▸ Task prompt
Reproduce, exactly and in full, only the lines below from the one containing "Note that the" through the one containing "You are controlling".

****************************************

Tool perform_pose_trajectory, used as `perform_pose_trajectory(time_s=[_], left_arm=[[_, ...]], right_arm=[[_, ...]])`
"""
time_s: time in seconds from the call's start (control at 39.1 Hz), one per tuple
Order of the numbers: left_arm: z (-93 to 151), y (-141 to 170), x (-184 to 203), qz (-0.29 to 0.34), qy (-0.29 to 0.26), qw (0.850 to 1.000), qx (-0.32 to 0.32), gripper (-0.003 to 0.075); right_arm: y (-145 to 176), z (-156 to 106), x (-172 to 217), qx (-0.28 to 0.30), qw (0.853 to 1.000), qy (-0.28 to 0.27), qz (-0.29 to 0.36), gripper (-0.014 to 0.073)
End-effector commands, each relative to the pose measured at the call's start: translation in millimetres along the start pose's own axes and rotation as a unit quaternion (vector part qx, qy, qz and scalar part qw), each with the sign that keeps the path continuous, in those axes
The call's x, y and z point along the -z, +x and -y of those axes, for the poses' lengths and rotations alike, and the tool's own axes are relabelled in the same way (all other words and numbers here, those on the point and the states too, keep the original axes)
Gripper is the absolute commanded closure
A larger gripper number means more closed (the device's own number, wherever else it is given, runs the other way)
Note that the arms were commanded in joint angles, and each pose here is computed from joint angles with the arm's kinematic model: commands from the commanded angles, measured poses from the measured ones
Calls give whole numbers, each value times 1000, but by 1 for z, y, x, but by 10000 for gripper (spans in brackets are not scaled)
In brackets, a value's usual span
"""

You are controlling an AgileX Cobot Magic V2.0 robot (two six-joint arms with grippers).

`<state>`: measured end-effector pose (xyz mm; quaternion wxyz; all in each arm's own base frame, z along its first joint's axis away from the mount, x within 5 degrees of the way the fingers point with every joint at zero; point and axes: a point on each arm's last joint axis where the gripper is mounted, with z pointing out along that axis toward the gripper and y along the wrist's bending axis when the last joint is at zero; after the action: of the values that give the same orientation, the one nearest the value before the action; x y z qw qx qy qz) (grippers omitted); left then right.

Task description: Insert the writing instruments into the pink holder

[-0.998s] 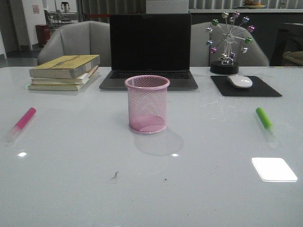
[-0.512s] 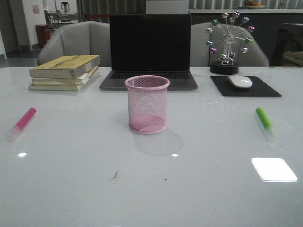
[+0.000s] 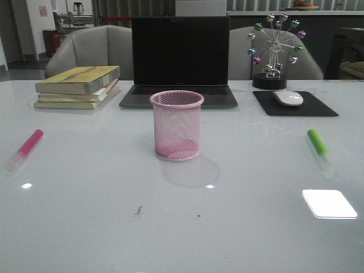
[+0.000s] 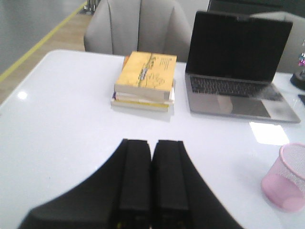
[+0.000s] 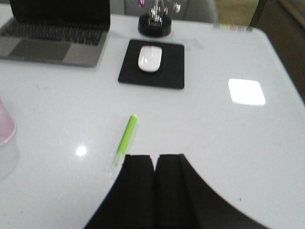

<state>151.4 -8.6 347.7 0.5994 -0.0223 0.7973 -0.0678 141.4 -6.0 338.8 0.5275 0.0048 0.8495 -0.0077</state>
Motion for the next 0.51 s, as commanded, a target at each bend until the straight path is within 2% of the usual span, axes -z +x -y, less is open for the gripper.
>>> perform_pose_trajectory(time_s=[0.0,0.1,0.18,0.28,0.41,0.49], left_arm=[[1,-14,-6,31,2,999,10,628],[1,-12,-13,21,1,1000,10,627],[1,-12,-13,21,1,1000,11,598],[1,-12,-13,23,1,1000,11,475],[1,-13,-13,27,0,1000,11,281],[1,-13,-13,27,0,1000,11,220]], right_arm=[[-11,1,-3,8,1000,3,8,543],[-9,1,-7,7,1000,2,-7,543],[-9,1,-7,7,1000,2,-8,516],[-9,1,-7,7,1000,2,-10,424],[-8,1,-7,7,1000,1,-12,242],[-8,1,-6,7,1000,1,-14,167]])
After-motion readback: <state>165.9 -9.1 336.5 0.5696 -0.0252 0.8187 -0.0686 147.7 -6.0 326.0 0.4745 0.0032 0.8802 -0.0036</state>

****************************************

▸ Finished exercise
Note that the arms were commanded in joint angles, and each pose here is computed from joint angles with the arm's kinematic model: commands from the commanded angles, measured poses from the measured ones
Calls give whole numbers, each value times 1000, but by 1 for z, y, x, but by 10000 for gripper (spans in brackets are not scaled)
In brackets, a value's usual span
"""

You are controlling an AgileX Cobot Magic V2.0 robot (two six-joint arms with grippers).

The response to this exercise is now complete.